Анна улыбнулась, растирая слезы по лицу сразу двумя руками; только перед этой женщиной, с детства заменившей ей мать и нежно любящей ее, она не стеснялась своей левой руки.

— Да во всем мире не сыскать юноши лучше, — уверяла Джокунда.

— Я знаю.

— Вы поселились бы в Эллингтоне, всего в нескольких милях отсюда, и нам не пришлось бы расставаться.

— Но я не люблю Томаса, — возразила Анна. — Один Господь Бог знает, как мне будет его недоставать, но замуж за него я не хочу.

— Ты в этом уверена, Нэн?

— Совершенно.

Джокунда в задумчивости смотрела на нее. Почему-то из-за отъезда этой девочки у нее в душе было больше беспокойства, чем относительно двух других детей.

— В браке с этим человеком тебе было бы так спокойно, ты бы не знала ни сомнений, ни тревог.

— Если я в чем и уверена, так это в том, что меня как раз и не прельщает скучная жизнь без сомнений и тревог, — отрезала Анна решительно, как только она одна умела. — Стихи и любезные речи хороши как оправа к драгоценному камню, но это не сам камень. Иногда я просто устаю, когда со мной обращаются, как с хрупкой бесценной статуэткой. Мне хочется чего-то другого, захватывающего. Каких-то преград, трудностей, может, даже и чуточку опасностей.

Молодая горячая кровь ударила ей в лицо, оживив его еще больше. В мерцающем свете свечи ее глаза выглядели почти зелеными, и она засмеялась, сверкнув ими из-под полуприкрытых век, обрамленных густыми ресницами. Ее мачеха никогда не одобряла этого очаровательно-дерзкого взгляда.

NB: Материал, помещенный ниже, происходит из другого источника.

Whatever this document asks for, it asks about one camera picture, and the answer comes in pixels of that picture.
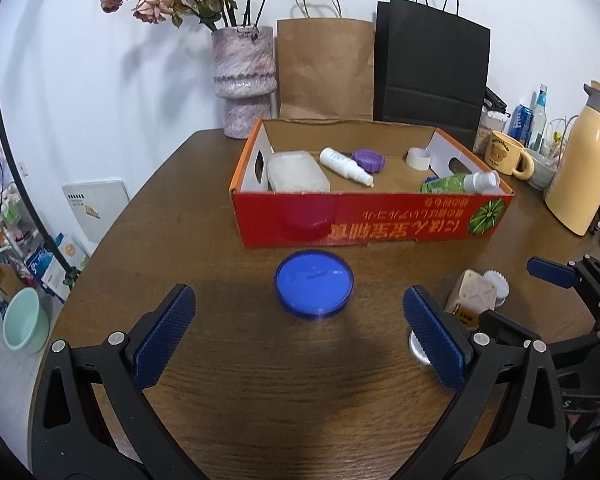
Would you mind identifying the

— Когда я полюблю, дорогая вы моя, то полюблю до последнего вздоха и буду готова разделить с ним и горе, и грех, и опасность.

— Нэн!

Вторая леди Болейн часто смущалась, слушая детей своей предшественницы. Но Анна в ответ только упрямо тряхнула головой. Сейчас она, а не мачеха со своими сомнениями, казалась старшей из них двоих.

— Вот увидите, мадам, сейчас, когда пришло мое время, я встречу своего суженого — здесь или во Франции. И это будет брак по любви, но жених, конечно, будет богат и властен, чтобы я могла наслаждаться музыкой и носить красивые платья и драгоценности. И за все это мне надо благодарить моего любимого отца!

Джокунда встала и беспокойно заходила по комнате.

— Я в этом не уверена, — ответила она, расправляя в руках ворох лент и булавок. Затем с горечью добавила, как будто пытаясь облегчить душу: — Я бы все время благодарила Бога, если б это было так.